Осушив половину бутылки одним глотком, Джек погрузился в тягостные раздумья. Что-то ему подсказывало, что стрелять в своего брата по Ордену ему все-таки придется. Наверное, это была знаменитая интуиция стрелков. А может быть, он всецело доверял законам всемирного свинства, заставляющим людей делать то, что им больше всего в этой жизни делать не хочется.
Возникла неловкая пауза. Гарри не любил возникающих во время беседы неловких пауз, а потому сразу же постарался ее заполнить.
— Я все время думаю, как там дело кончилось, — сказал он.
— Где? — уточнил стрелок.
— В Средиземье.
— Дело в Средиземье кончилось запланированным хеппи-эндом, — сказал стрелок. — Хорошие парни зарубили нехороших парней и выбросили нехорошие артефакты куда следует. Не думаю, что наше присутствие могло сильно повлиять на общий сценарий.
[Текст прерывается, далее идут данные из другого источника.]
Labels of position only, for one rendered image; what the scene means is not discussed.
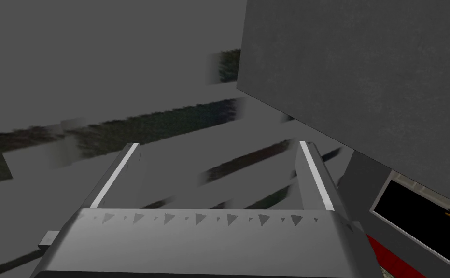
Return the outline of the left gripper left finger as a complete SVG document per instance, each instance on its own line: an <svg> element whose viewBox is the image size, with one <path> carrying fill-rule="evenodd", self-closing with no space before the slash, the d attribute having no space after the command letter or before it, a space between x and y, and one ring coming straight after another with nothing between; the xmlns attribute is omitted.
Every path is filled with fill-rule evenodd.
<svg viewBox="0 0 450 278"><path fill-rule="evenodd" d="M139 143L127 144L90 194L90 209L140 209L145 159Z"/></svg>

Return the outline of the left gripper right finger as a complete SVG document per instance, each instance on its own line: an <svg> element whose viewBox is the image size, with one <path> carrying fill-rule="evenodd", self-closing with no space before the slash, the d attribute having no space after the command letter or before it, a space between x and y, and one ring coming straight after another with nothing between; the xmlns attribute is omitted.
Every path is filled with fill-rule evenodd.
<svg viewBox="0 0 450 278"><path fill-rule="evenodd" d="M295 171L304 209L346 211L335 183L313 142L298 143Z"/></svg>

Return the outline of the red flat strip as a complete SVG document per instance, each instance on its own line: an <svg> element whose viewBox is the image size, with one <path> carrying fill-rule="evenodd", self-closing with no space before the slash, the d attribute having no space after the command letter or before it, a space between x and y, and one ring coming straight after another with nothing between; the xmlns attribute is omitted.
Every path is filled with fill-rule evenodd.
<svg viewBox="0 0 450 278"><path fill-rule="evenodd" d="M394 278L427 278L368 234L366 236L368 237L379 265L385 271L389 272L391 276Z"/></svg>

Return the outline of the black pale-framed panel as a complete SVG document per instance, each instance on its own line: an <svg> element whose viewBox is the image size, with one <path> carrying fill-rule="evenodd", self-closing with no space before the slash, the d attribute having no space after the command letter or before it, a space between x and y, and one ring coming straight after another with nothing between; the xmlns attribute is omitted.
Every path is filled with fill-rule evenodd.
<svg viewBox="0 0 450 278"><path fill-rule="evenodd" d="M391 170L370 212L450 265L450 199Z"/></svg>
— Только Ангмарца зарубил я, а не Эовин.
— И я до сих пор не понимаю, как тебе это удалось, — сказал Джек. — Вроде бы ни одному мужчине это было не под силу. По крайней мере так он сам говорил.
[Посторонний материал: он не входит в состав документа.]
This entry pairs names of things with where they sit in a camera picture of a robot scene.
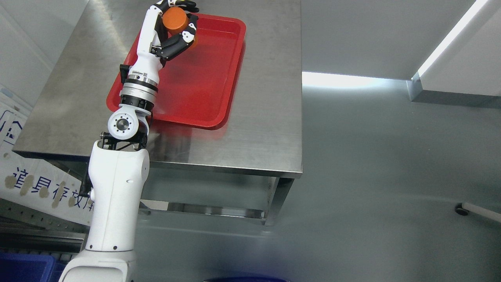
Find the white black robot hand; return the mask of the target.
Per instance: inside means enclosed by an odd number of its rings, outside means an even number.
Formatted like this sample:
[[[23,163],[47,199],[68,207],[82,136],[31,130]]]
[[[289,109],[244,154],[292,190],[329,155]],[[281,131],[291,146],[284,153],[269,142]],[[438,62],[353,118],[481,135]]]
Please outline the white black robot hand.
[[[162,23],[164,14],[174,7],[181,8],[187,16],[188,24],[181,32],[168,36],[167,28]],[[137,60],[130,67],[125,79],[136,79],[159,83],[159,71],[165,63],[187,50],[196,39],[199,12],[196,2],[191,0],[160,0],[151,5],[146,12],[137,43]]]

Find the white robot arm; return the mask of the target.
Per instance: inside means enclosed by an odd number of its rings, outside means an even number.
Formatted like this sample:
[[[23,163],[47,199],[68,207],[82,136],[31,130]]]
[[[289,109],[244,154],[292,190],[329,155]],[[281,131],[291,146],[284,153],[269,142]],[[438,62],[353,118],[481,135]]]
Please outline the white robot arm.
[[[61,282],[133,282],[140,196],[149,175],[146,149],[158,75],[124,76],[118,110],[92,147],[89,177],[93,214],[85,248],[64,268]]]
— Он говорил не «мужчине», а «смертному мужу», — поправил Гарри.
— Какая разница? Или ты теперь бессмертный? Или операцию по перемене пола сделал, а я ничего не заметил? Только не говори, что ты смог его одолеть, потому что ты холостяк. Кстати, в качестве боевого клича это тоже никуда не годится. Если ты будешь орать всем, что ты холостяк, люди перестанут принимать тебя всерьез.
— Надо же мне было хоть что-то сказать, — сказал Гарри, оправдываясь. — Он заладил «смертный муж» да «смертный муж», а мне больше в голову ничего не пришло. Конечно, сейчас я мог бы придумать ответ поостроумнее…
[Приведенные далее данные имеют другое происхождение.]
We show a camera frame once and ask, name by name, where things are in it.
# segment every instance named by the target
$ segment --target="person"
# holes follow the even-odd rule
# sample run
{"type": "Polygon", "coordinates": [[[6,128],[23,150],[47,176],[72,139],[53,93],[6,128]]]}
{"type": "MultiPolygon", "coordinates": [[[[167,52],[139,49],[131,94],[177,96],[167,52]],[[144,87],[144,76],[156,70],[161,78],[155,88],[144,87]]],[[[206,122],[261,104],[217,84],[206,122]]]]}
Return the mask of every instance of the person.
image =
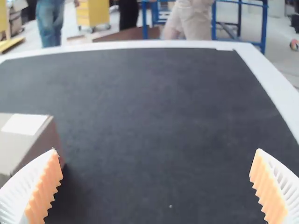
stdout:
{"type": "Polygon", "coordinates": [[[137,0],[119,0],[120,31],[137,26],[139,5],[137,0]]]}
{"type": "Polygon", "coordinates": [[[43,48],[60,46],[64,0],[37,0],[36,20],[43,48]]]}
{"type": "Polygon", "coordinates": [[[214,0],[177,0],[163,30],[164,40],[211,40],[211,6],[214,0]]]}

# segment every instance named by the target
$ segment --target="khaki shorts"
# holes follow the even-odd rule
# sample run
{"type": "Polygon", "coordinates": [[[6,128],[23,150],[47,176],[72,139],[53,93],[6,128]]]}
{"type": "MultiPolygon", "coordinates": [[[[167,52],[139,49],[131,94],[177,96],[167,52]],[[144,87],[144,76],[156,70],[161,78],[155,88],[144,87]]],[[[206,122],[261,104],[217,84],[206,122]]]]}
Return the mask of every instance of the khaki shorts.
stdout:
{"type": "Polygon", "coordinates": [[[165,27],[184,33],[187,40],[211,40],[211,5],[214,0],[177,0],[165,27]]]}

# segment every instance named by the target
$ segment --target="yellow cabinet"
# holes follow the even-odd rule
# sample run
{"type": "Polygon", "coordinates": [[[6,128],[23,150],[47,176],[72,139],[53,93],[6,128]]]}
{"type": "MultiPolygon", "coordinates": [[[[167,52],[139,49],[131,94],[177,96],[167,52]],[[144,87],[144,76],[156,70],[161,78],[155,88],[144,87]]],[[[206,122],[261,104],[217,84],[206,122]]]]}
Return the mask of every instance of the yellow cabinet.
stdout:
{"type": "Polygon", "coordinates": [[[81,0],[76,11],[79,29],[81,26],[94,28],[100,24],[109,24],[109,0],[81,0]]]}
{"type": "Polygon", "coordinates": [[[7,29],[6,0],[0,0],[0,32],[7,29]]]}

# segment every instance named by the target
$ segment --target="blue jeans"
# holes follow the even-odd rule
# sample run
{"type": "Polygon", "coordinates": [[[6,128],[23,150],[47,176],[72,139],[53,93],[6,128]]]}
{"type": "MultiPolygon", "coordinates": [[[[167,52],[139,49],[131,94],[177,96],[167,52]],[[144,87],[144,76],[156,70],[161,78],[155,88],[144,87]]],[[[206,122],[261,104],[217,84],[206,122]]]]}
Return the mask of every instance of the blue jeans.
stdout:
{"type": "Polygon", "coordinates": [[[43,48],[60,46],[64,0],[38,0],[36,20],[43,48]]]}

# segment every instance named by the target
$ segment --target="hand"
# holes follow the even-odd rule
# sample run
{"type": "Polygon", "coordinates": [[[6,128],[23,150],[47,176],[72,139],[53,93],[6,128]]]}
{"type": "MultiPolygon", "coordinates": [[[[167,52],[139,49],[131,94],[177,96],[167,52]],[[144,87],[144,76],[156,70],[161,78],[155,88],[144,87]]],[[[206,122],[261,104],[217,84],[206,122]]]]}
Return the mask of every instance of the hand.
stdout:
{"type": "Polygon", "coordinates": [[[78,0],[74,0],[74,4],[76,8],[80,6],[80,2],[78,0]]]}
— Вряд ли тебе удалось бы сразить короля-призрака при помощи остроумия, — заявил Горлогориус, выходя из-за дерева, за которым он, по своему обыкновению, подслушивал. — Джек, если тебе на самом деле интересно, как он укоцал того парня, спроси лучше у меня. Потому что Гарри порой и сам не знает, как добивается результатов.
— Давно вы здесь? — поинтересовался Гарри.
— Не очень, — сказал Горлогориус. — Но достаточно, чтобы понять, чем вы тут занимаетесь. Пиво пьете, табак курите, по бутылкам стреляете, лясы точите и вообще морально разлагаетесь. Нельзя вас, молодежь, без дела оставлять.
— Вы оставите… — пробормотал Гарри.
— Разговорчики в строю! — рявкнул Горлогориус. — Ты, конечно, у нас герой и все такое прочее, но от уважения к старшим это тебя не освобождает. Понял?
— Понял.
— Так-то, — сказал Горлогориус. — В общем, ваша лафа кончилась, пацаны. Пора дела делать, тему разруливать и вопросы решать, ибо ситуация осложнилась и время не терпит. У нас целая куча проблем…
— Когда творец создал время, он создал его достаточно, — заметил Гарри.
— Эта поговорка хороша только для идеального мира, — сказал Горлогориус. — В нашем мире она почему-то не работает.
— А что за проблемы? — спросил Джек.
— Оперативная обстановка ухудшилась, и все такое. Вот вы тут пиво пьете, а небесная твердь, между прочим, упала на землю.
— Да ну? — сказал Гарри, уставившись в небо. На его дилетантский взгляд, с небесной твердью все было в порядке.
— Местами, — объяснил Горлогориус. — Короче, быстренько трезвейте и дуйте в башню. А то я вас сам протрезвлю и так дуну…
— Вы обещали объяснить, как Гарри удалось завалить короля-призрака, — напомнил Джек.
— Я объясню, — сказал Горлогориус и добавил тоном, не терпящим возражений: — Но позже.